Stereospecific radioimmunoassays for d-pseudoephedrine in human plasma and their application to bioequivalency studies.

Antiserum to d-pseudoephedrine was raised in New Zealand White rabbits in response to immunization with a conjugate of bovine serum albumin and d-pseudoephedrine-N-3-propionic acid. The hapten was prepared by reaction of methyl acrylate with d-pseudoephedrine, followed by ester hydrolysis. Sodium boro[3H]hydride reduction of dl-ephedrine gave [alpha-3H]-dl-ephedrine, and a Welsh rearrangement with acetic anhydride followed by deacetylation gave [alpha-3H]-dl-pseudoephedrine, which was used as a radioligand in radioimmunoassay procedures for direct plasma analyses. Three sensitive radioimmunoassay procedures were developed, two using [3H]pseudoephedrine as the radioligand and either adsorption on coated charcoal or polyethylene glycol precipitation for separation of antibody-bound from free radioligand. The third method used an [125I]tyrosine methyl ester analog of pseudoephedrine and charcoal separation, preceded by extraction and derivatization of pseudoephedrine with methyl acrylate. All three assays could detect less than or equal to 2.5 ng of pseudoephedrine/ml.
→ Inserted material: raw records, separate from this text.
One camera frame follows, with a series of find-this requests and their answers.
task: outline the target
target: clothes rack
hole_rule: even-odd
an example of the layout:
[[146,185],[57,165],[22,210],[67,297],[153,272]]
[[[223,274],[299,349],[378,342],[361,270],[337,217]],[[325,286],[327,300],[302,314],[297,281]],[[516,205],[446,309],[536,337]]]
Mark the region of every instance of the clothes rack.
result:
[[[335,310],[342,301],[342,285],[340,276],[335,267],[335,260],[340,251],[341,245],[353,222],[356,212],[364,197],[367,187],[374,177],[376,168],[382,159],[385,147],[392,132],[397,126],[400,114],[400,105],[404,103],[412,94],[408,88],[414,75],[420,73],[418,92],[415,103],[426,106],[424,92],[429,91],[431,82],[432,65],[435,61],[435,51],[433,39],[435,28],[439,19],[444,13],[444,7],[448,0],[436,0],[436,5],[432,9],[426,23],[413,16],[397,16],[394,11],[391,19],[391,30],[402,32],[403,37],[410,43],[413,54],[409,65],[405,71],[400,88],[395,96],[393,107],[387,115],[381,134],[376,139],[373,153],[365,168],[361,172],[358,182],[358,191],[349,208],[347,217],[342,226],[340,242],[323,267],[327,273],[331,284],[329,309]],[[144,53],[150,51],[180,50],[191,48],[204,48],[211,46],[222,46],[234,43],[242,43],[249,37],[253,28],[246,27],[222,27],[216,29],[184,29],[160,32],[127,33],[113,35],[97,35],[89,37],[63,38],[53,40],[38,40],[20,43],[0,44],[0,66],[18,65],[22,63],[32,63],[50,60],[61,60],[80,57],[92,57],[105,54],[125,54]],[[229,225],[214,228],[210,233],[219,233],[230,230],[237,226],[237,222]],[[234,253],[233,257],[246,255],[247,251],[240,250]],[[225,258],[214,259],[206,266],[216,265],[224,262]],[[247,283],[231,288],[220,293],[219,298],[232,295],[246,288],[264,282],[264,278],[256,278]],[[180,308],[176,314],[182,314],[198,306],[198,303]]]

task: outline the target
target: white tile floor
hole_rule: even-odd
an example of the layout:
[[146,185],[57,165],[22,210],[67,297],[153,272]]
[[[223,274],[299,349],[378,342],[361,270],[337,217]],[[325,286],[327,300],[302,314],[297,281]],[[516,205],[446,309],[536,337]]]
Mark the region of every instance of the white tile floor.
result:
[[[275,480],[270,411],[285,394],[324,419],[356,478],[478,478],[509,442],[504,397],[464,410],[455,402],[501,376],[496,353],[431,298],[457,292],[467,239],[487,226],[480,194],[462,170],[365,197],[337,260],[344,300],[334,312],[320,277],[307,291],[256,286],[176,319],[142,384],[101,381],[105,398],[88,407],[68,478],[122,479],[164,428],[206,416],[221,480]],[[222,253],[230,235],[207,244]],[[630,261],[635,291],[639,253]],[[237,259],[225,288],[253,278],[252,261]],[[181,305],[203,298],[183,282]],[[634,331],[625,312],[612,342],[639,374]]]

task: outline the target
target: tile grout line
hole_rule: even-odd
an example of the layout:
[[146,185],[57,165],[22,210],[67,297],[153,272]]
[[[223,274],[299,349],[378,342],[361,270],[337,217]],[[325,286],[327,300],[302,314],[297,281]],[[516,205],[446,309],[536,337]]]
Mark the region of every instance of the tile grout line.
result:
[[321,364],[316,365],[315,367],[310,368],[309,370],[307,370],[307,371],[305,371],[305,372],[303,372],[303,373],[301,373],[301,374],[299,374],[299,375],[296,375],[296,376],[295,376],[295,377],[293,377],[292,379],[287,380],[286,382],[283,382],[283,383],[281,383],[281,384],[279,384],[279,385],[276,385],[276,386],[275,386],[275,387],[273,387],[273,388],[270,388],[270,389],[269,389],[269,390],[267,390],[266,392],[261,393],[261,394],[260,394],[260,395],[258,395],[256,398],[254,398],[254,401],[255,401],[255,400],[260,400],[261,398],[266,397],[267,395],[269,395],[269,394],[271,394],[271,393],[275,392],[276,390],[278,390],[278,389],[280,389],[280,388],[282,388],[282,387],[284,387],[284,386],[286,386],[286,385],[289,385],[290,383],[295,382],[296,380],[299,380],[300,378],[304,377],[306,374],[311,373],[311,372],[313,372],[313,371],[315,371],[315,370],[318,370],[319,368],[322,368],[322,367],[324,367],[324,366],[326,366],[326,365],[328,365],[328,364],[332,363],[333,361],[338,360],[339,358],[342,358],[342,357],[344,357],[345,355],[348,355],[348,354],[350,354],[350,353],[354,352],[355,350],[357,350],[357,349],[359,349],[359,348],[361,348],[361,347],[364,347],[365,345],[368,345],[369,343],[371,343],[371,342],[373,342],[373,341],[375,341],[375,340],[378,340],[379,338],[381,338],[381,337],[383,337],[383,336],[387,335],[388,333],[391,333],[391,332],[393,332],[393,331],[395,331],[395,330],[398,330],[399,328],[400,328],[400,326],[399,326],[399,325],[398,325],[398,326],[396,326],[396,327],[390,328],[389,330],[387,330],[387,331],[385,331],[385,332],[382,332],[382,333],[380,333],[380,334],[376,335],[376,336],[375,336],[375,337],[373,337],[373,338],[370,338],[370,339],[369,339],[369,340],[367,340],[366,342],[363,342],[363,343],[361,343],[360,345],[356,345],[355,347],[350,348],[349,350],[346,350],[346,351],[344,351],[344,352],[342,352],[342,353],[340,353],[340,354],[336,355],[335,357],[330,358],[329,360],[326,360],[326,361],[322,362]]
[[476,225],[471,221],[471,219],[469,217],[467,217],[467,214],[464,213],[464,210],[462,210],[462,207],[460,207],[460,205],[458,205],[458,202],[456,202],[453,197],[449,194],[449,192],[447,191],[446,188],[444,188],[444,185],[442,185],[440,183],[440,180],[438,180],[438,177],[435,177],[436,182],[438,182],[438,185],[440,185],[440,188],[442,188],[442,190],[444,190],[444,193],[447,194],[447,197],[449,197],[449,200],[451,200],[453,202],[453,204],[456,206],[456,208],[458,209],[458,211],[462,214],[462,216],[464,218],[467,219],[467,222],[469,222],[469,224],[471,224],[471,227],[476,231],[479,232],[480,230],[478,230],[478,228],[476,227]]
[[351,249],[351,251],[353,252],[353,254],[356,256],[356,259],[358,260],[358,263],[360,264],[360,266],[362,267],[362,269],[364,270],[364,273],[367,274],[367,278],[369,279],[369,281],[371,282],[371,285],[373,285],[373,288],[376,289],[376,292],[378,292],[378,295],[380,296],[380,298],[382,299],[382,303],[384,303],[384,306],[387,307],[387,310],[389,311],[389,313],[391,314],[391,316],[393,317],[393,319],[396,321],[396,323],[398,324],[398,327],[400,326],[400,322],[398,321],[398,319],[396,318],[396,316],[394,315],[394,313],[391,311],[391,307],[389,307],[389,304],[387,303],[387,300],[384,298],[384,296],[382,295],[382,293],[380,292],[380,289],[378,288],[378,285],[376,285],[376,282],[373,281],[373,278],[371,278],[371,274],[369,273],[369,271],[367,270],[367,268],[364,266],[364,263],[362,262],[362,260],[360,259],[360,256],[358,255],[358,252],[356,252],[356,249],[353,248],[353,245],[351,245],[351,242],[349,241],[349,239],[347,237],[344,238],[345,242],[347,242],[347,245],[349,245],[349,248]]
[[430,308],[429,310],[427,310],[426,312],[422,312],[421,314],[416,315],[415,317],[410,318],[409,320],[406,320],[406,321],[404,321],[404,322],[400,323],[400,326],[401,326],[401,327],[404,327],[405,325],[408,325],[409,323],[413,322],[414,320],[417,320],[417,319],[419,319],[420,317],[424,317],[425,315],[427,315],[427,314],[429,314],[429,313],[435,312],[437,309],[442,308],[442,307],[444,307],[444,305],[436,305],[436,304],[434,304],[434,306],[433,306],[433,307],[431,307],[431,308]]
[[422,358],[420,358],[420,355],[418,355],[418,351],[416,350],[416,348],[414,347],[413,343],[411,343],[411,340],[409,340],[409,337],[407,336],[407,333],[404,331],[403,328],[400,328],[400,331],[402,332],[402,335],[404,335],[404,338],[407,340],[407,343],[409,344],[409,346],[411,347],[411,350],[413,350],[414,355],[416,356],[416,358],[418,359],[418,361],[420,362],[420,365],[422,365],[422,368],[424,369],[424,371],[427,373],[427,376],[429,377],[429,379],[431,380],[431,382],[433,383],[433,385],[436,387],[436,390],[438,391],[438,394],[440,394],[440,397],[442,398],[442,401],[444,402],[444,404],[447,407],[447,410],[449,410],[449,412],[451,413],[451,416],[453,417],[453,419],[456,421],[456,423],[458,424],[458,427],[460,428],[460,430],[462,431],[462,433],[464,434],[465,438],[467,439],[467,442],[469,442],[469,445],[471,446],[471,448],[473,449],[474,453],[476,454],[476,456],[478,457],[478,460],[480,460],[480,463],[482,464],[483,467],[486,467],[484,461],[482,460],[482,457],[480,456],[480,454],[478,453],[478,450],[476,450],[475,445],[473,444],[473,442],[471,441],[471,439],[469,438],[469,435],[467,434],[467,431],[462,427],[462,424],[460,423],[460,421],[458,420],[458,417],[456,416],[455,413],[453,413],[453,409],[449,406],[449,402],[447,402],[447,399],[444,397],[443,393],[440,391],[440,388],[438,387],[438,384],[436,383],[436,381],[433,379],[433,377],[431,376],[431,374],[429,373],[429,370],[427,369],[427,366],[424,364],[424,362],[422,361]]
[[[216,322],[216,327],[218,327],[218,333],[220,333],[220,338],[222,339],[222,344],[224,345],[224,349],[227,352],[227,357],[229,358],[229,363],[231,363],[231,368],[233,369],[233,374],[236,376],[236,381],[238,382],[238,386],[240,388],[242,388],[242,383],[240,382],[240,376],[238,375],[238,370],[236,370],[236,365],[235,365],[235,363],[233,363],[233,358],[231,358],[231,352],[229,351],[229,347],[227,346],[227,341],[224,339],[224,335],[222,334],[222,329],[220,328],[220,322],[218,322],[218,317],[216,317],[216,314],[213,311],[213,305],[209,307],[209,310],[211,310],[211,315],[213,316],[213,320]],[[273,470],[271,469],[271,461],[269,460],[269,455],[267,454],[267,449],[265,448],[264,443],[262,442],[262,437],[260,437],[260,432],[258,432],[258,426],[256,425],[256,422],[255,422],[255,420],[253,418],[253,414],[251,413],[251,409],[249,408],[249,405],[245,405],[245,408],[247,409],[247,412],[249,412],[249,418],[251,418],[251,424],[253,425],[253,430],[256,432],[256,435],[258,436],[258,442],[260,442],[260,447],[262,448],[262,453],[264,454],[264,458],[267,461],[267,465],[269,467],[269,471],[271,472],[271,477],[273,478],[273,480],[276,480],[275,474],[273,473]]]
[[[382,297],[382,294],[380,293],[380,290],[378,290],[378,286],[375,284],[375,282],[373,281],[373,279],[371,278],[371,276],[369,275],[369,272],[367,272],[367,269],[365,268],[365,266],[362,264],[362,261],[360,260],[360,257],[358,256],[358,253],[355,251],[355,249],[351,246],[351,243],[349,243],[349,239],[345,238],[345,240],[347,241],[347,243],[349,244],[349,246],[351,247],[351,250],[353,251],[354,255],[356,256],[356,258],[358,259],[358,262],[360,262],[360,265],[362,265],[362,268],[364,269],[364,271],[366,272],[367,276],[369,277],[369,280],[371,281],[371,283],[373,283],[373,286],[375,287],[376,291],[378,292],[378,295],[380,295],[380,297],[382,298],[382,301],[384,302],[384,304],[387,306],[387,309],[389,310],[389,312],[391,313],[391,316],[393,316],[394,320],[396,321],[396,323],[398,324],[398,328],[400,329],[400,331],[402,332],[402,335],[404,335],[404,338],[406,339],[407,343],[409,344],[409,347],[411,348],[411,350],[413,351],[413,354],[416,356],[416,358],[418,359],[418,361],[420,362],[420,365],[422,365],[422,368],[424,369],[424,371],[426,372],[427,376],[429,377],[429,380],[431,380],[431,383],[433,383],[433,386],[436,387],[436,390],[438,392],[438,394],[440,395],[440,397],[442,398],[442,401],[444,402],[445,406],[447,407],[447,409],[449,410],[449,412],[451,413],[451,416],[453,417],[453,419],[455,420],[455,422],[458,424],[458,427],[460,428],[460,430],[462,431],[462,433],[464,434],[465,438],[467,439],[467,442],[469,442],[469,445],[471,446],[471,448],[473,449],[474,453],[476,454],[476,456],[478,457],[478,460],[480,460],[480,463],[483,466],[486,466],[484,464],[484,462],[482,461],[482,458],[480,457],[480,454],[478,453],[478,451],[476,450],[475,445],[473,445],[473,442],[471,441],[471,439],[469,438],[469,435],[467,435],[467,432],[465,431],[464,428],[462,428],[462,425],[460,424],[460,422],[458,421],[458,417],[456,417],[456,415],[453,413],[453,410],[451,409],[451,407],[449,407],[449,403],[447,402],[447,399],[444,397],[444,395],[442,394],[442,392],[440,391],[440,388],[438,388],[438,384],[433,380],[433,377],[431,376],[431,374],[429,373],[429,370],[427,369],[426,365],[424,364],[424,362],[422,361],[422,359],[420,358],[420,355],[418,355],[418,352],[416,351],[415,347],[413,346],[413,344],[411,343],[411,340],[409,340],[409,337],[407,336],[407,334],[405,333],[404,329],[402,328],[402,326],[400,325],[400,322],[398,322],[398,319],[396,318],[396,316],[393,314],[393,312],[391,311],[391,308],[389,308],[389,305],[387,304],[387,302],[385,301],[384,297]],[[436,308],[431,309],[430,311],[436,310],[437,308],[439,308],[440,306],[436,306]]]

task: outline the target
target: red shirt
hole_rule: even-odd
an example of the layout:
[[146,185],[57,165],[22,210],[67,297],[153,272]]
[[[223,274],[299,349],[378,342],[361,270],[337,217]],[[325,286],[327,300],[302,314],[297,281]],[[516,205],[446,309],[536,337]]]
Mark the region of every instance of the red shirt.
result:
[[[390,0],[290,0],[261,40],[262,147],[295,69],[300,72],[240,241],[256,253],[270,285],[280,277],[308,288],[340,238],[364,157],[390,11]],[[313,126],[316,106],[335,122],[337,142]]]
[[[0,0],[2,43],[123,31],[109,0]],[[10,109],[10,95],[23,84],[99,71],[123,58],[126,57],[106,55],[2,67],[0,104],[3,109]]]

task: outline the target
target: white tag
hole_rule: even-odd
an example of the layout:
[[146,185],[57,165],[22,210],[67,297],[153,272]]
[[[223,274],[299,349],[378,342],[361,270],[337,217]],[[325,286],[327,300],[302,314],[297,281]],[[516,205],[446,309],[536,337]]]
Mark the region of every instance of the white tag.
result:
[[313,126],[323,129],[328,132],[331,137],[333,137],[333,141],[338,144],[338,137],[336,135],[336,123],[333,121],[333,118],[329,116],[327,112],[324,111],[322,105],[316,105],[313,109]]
The antiserum was stereospecific, showing low cross-reactivities with l-pseudoephedrine and d- and l-ephedrines. d-Norpseudoephedrine and some other related compounds also had low cross-reactivity in these radioimmunoassay procedures. Excellent agreement was found between pseudoephedrine concentrations in human plasma determined by radioimmunoassay and by a standard GLC method. The utility of radioimmunoassay was illustrated by application of one of these procedures to an assessment of the bioequivalence of immediate- and sustained-release pseudoephedrine formulations in normal volunteers. A sustained-release preparation containing 120 mg of pseudoephedrine hydrochloride given every 12 hr was shown by AUC comparisons to be bioequivalent to an immediate-release tablet (containing 60 mg of pseudoephedrine hydrochloride) given every 6 hr.